Records drawn from a dataset
--- START ---
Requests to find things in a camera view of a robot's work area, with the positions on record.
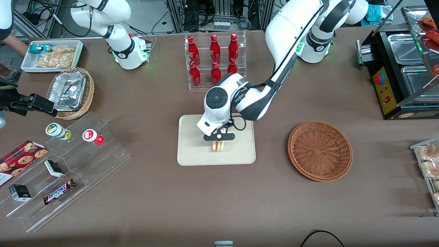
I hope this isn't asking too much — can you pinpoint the beige rectangular serving tray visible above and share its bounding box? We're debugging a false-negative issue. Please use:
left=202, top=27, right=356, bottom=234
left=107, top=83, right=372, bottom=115
left=177, top=114, right=257, bottom=166

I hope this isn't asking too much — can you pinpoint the black food warmer machine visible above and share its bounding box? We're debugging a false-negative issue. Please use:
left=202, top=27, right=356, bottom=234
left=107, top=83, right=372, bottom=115
left=357, top=5, right=439, bottom=120

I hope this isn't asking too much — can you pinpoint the black cable loop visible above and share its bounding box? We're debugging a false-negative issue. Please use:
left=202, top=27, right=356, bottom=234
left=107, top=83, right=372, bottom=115
left=300, top=230, right=345, bottom=247

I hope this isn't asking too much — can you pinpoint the red plaid cookie box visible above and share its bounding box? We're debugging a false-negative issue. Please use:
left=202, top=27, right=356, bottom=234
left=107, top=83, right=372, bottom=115
left=0, top=140, right=48, bottom=187

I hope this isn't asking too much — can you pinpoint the small stainless steel pan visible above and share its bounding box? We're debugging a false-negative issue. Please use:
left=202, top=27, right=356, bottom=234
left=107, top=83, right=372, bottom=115
left=387, top=33, right=425, bottom=65

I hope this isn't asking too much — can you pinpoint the bagged pastry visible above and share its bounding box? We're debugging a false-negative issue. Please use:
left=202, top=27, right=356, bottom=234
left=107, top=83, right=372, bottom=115
left=417, top=143, right=439, bottom=162
left=419, top=161, right=439, bottom=178

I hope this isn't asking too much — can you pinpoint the teal snack packet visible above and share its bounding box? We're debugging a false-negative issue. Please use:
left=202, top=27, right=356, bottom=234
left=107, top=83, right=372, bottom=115
left=28, top=44, right=52, bottom=55

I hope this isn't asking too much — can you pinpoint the teal plastic bag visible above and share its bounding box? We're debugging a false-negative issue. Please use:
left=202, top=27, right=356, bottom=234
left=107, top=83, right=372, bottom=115
left=365, top=4, right=393, bottom=26

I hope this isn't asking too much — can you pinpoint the aluminium equipment frame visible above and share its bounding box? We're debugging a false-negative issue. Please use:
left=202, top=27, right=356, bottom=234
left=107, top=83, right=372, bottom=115
left=166, top=0, right=276, bottom=32

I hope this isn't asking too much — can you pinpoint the clear acrylic stepped display shelf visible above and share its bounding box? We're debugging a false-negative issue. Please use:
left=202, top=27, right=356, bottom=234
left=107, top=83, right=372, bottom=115
left=0, top=111, right=131, bottom=234

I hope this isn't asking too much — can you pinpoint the Snickers chocolate bar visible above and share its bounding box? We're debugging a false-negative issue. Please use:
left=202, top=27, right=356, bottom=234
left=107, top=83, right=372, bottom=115
left=43, top=179, right=76, bottom=205

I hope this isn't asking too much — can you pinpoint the black box with Face print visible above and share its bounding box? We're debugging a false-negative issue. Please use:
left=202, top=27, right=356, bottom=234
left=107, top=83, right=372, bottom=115
left=9, top=184, right=32, bottom=202

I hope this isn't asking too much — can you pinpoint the aluminium foil container stack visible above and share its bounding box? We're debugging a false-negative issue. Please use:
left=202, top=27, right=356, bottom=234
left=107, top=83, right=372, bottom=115
left=47, top=71, right=87, bottom=111

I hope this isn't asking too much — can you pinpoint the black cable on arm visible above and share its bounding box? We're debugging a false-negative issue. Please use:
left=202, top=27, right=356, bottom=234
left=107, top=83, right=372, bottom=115
left=245, top=0, right=326, bottom=90

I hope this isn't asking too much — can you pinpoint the white plastic bin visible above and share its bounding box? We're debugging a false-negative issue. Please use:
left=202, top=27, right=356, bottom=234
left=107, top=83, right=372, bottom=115
left=21, top=40, right=84, bottom=73

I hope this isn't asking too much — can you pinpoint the large stainless steel pan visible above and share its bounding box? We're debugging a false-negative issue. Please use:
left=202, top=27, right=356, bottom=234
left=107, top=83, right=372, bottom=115
left=401, top=65, right=439, bottom=101

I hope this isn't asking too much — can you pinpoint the red lidded yogurt cup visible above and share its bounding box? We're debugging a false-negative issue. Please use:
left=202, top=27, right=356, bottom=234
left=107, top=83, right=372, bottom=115
left=82, top=129, right=104, bottom=146

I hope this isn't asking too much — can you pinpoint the black box with white text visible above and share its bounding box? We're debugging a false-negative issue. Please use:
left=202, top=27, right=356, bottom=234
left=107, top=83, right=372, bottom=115
left=44, top=160, right=64, bottom=178

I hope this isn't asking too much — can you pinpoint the green lidded yogurt cup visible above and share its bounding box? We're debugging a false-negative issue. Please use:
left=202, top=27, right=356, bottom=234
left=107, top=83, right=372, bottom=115
left=46, top=123, right=72, bottom=140

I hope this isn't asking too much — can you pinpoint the light wicker basket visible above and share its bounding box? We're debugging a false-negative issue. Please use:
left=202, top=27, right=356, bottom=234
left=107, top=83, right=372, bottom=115
left=46, top=67, right=95, bottom=120

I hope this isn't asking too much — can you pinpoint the brown round wicker basket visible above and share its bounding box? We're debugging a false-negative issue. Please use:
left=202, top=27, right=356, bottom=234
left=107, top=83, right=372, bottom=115
left=287, top=120, right=353, bottom=182

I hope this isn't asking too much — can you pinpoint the clear acrylic bottle rack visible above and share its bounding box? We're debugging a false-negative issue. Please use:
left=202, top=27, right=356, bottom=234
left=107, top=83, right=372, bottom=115
left=185, top=31, right=247, bottom=90

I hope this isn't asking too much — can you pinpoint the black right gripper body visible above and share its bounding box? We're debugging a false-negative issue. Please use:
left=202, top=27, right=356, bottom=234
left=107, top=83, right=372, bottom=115
left=0, top=89, right=33, bottom=116

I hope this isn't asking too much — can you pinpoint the clear bag of crackers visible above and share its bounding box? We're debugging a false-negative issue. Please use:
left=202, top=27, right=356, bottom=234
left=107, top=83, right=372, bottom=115
left=36, top=46, right=76, bottom=68

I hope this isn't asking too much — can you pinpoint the person in white shirt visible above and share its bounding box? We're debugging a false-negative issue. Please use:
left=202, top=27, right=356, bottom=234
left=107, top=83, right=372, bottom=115
left=0, top=0, right=29, bottom=87

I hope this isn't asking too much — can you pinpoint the wire tray of pastries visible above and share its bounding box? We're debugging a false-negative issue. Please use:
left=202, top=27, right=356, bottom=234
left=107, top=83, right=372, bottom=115
left=410, top=138, right=439, bottom=216
--- END ---
→ **WHAT YOU WILL DO**:
Every entry above, pictures excluded, needs to be duplicated exactly.

→ **SOLUTION TO THIS EXERCISE**:
Requests to find things in a camera view of a robot's work area, with the positions on record.
I hope this isn't asking too much — can you pinpoint the beige rectangular serving tray visible above and share its bounding box? We're debugging a false-negative issue. Please use:
left=202, top=27, right=356, bottom=234
left=107, top=83, right=372, bottom=115
left=177, top=114, right=257, bottom=166

I hope this isn't asking too much — can you pinpoint the black food warmer machine visible above and share its bounding box? We're debugging a false-negative issue. Please use:
left=202, top=27, right=356, bottom=234
left=107, top=83, right=372, bottom=115
left=357, top=5, right=439, bottom=120

I hope this isn't asking too much — can you pinpoint the black cable loop visible above and share its bounding box? We're debugging a false-negative issue. Please use:
left=202, top=27, right=356, bottom=234
left=107, top=83, right=372, bottom=115
left=300, top=230, right=345, bottom=247

I hope this isn't asking too much — can you pinpoint the red plaid cookie box visible above and share its bounding box? We're debugging a false-negative issue. Please use:
left=202, top=27, right=356, bottom=234
left=107, top=83, right=372, bottom=115
left=0, top=140, right=48, bottom=187

I hope this isn't asking too much — can you pinpoint the small stainless steel pan visible above and share its bounding box? We're debugging a false-negative issue. Please use:
left=202, top=27, right=356, bottom=234
left=107, top=83, right=372, bottom=115
left=387, top=33, right=425, bottom=65

I hope this isn't asking too much — can you pinpoint the bagged pastry visible above and share its bounding box? We're debugging a false-negative issue. Please use:
left=202, top=27, right=356, bottom=234
left=107, top=83, right=372, bottom=115
left=417, top=143, right=439, bottom=162
left=419, top=161, right=439, bottom=178

I hope this isn't asking too much — can you pinpoint the teal snack packet visible above and share its bounding box? We're debugging a false-negative issue. Please use:
left=202, top=27, right=356, bottom=234
left=107, top=83, right=372, bottom=115
left=28, top=44, right=52, bottom=55

I hope this isn't asking too much — can you pinpoint the teal plastic bag visible above and share its bounding box? We're debugging a false-negative issue. Please use:
left=202, top=27, right=356, bottom=234
left=107, top=83, right=372, bottom=115
left=365, top=4, right=393, bottom=26

I hope this isn't asking too much — can you pinpoint the aluminium equipment frame visible above and share its bounding box? We're debugging a false-negative issue. Please use:
left=202, top=27, right=356, bottom=234
left=107, top=83, right=372, bottom=115
left=166, top=0, right=276, bottom=32

I hope this isn't asking too much — can you pinpoint the clear acrylic stepped display shelf visible above and share its bounding box? We're debugging a false-negative issue. Please use:
left=202, top=27, right=356, bottom=234
left=107, top=83, right=372, bottom=115
left=0, top=111, right=131, bottom=234

I hope this isn't asking too much — can you pinpoint the Snickers chocolate bar visible above and share its bounding box? We're debugging a false-negative issue. Please use:
left=202, top=27, right=356, bottom=234
left=107, top=83, right=372, bottom=115
left=43, top=179, right=76, bottom=205

I hope this isn't asking too much — can you pinpoint the black box with Face print visible above and share its bounding box? We're debugging a false-negative issue. Please use:
left=202, top=27, right=356, bottom=234
left=107, top=83, right=372, bottom=115
left=9, top=184, right=32, bottom=202

I hope this isn't asking too much — can you pinpoint the aluminium foil container stack visible above and share its bounding box? We're debugging a false-negative issue. Please use:
left=202, top=27, right=356, bottom=234
left=107, top=83, right=372, bottom=115
left=47, top=71, right=87, bottom=111

I hope this isn't asking too much — can you pinpoint the black cable on arm visible above and share its bounding box? We're debugging a false-negative issue. Please use:
left=202, top=27, right=356, bottom=234
left=107, top=83, right=372, bottom=115
left=245, top=0, right=326, bottom=90

I hope this isn't asking too much — can you pinpoint the white plastic bin visible above and share its bounding box? We're debugging a false-negative issue. Please use:
left=202, top=27, right=356, bottom=234
left=107, top=83, right=372, bottom=115
left=21, top=40, right=84, bottom=73

I hope this isn't asking too much — can you pinpoint the large stainless steel pan visible above and share its bounding box? We're debugging a false-negative issue. Please use:
left=202, top=27, right=356, bottom=234
left=107, top=83, right=372, bottom=115
left=401, top=65, right=439, bottom=101

I hope this isn't asking too much — can you pinpoint the red lidded yogurt cup visible above and share its bounding box? We're debugging a false-negative issue. Please use:
left=202, top=27, right=356, bottom=234
left=107, top=83, right=372, bottom=115
left=82, top=129, right=104, bottom=146

I hope this isn't asking too much — can you pinpoint the black box with white text visible above and share its bounding box? We're debugging a false-negative issue. Please use:
left=202, top=27, right=356, bottom=234
left=107, top=83, right=372, bottom=115
left=44, top=160, right=64, bottom=178

I hope this isn't asking too much — can you pinpoint the green lidded yogurt cup visible above and share its bounding box? We're debugging a false-negative issue. Please use:
left=202, top=27, right=356, bottom=234
left=107, top=83, right=372, bottom=115
left=46, top=123, right=72, bottom=140

I hope this isn't asking too much — can you pinpoint the light wicker basket visible above and share its bounding box? We're debugging a false-negative issue. Please use:
left=202, top=27, right=356, bottom=234
left=107, top=83, right=372, bottom=115
left=46, top=67, right=95, bottom=120

I hope this isn't asking too much — can you pinpoint the brown round wicker basket visible above and share its bounding box? We're debugging a false-negative issue. Please use:
left=202, top=27, right=356, bottom=234
left=107, top=83, right=372, bottom=115
left=287, top=120, right=353, bottom=182

I hope this isn't asking too much — can you pinpoint the clear acrylic bottle rack visible above and share its bounding box? We're debugging a false-negative issue. Please use:
left=202, top=27, right=356, bottom=234
left=107, top=83, right=372, bottom=115
left=185, top=31, right=247, bottom=90

I hope this isn't asking too much — can you pinpoint the black right gripper body visible above and share its bounding box? We're debugging a false-negative issue. Please use:
left=202, top=27, right=356, bottom=234
left=107, top=83, right=372, bottom=115
left=0, top=89, right=33, bottom=116

I hope this isn't asking too much — can you pinpoint the clear bag of crackers visible above and share its bounding box? We're debugging a false-negative issue. Please use:
left=202, top=27, right=356, bottom=234
left=107, top=83, right=372, bottom=115
left=36, top=46, right=76, bottom=68

I hope this isn't asking too much — can you pinpoint the person in white shirt visible above and share its bounding box? We're debugging a false-negative issue. Please use:
left=202, top=27, right=356, bottom=234
left=107, top=83, right=372, bottom=115
left=0, top=0, right=29, bottom=87

I hope this isn't asking too much — can you pinpoint the wire tray of pastries visible above and share its bounding box? We're debugging a false-negative issue. Please use:
left=202, top=27, right=356, bottom=234
left=107, top=83, right=372, bottom=115
left=410, top=138, right=439, bottom=216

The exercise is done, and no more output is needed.